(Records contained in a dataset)
★ ★ ★ ★ ★
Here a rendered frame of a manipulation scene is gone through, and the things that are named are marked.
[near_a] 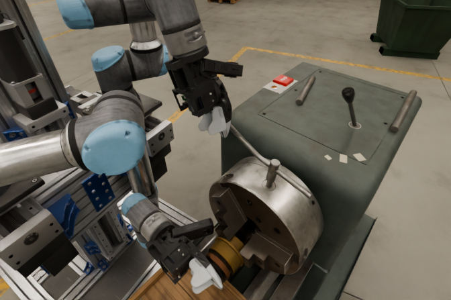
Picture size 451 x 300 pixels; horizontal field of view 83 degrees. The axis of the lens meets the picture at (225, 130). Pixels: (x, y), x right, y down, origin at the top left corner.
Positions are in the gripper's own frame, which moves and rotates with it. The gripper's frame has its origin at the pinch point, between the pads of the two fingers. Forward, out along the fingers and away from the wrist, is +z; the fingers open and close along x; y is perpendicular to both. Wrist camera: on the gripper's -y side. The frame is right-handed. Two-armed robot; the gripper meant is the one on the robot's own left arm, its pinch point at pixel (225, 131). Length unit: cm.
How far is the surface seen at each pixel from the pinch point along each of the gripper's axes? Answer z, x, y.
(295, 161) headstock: 16.7, 7.4, -13.8
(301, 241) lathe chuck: 25.5, 18.1, 1.2
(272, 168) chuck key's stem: 8.1, 11.1, -1.6
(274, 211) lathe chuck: 17.2, 13.0, 2.3
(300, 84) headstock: 12, -13, -48
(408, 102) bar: 21, 19, -60
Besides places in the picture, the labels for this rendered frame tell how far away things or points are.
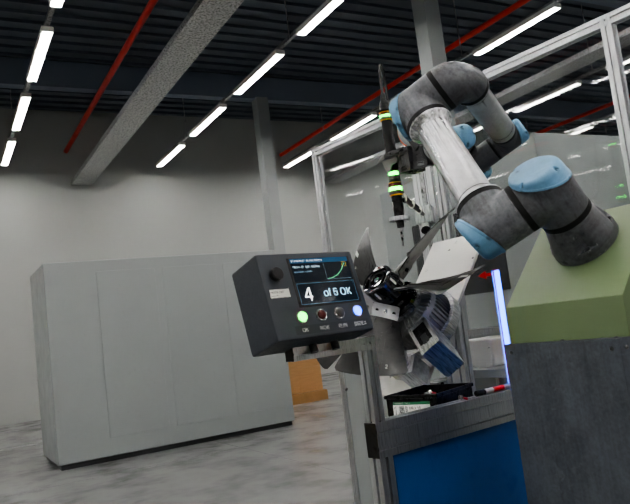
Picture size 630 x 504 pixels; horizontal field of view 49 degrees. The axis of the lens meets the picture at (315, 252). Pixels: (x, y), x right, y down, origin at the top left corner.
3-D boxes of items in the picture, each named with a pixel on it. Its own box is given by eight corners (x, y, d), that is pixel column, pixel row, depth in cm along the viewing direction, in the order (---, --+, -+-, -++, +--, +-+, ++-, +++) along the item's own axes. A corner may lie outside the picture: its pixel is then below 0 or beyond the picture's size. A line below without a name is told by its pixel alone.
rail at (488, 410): (584, 395, 213) (580, 369, 214) (596, 395, 210) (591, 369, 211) (368, 458, 158) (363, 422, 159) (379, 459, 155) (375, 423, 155)
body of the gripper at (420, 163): (396, 174, 220) (424, 164, 211) (393, 148, 221) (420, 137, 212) (413, 175, 225) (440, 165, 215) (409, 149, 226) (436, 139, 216)
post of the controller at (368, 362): (376, 420, 160) (365, 336, 162) (385, 420, 158) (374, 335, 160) (367, 422, 159) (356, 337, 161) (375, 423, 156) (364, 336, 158)
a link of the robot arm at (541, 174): (597, 206, 144) (564, 159, 140) (541, 242, 148) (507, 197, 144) (578, 184, 155) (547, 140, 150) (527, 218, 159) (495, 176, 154)
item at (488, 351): (487, 363, 281) (483, 336, 282) (520, 361, 268) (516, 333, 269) (460, 368, 270) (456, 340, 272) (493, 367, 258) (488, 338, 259)
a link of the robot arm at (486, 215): (529, 215, 143) (423, 61, 175) (469, 255, 148) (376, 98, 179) (546, 236, 152) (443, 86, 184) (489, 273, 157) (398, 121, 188)
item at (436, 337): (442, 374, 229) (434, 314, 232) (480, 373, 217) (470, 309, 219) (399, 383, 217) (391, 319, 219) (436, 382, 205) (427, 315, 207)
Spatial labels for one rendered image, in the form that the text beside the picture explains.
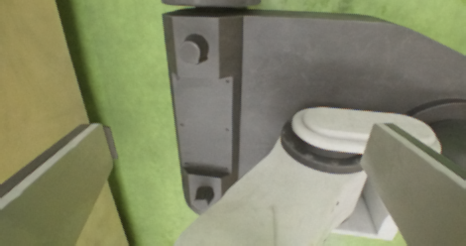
★ ★ ★ ★ ★
*What the task requires:* Look over the entries above. Copy every line that contains the word "degrees".

*Answer area:*
Picture size 451 x 300 pixels; horizontal field of view 83 degrees. The axis of the lens meets the picture at (225, 130). Pixels: (x, y), x right, y down, origin at the top left corner.
Picture size 630 x 504 pixels; horizontal field of view 49 degrees. The axis of the lens meets the picture at (315, 252). Pixels: (x, y), x right, y down, origin at the top left corner.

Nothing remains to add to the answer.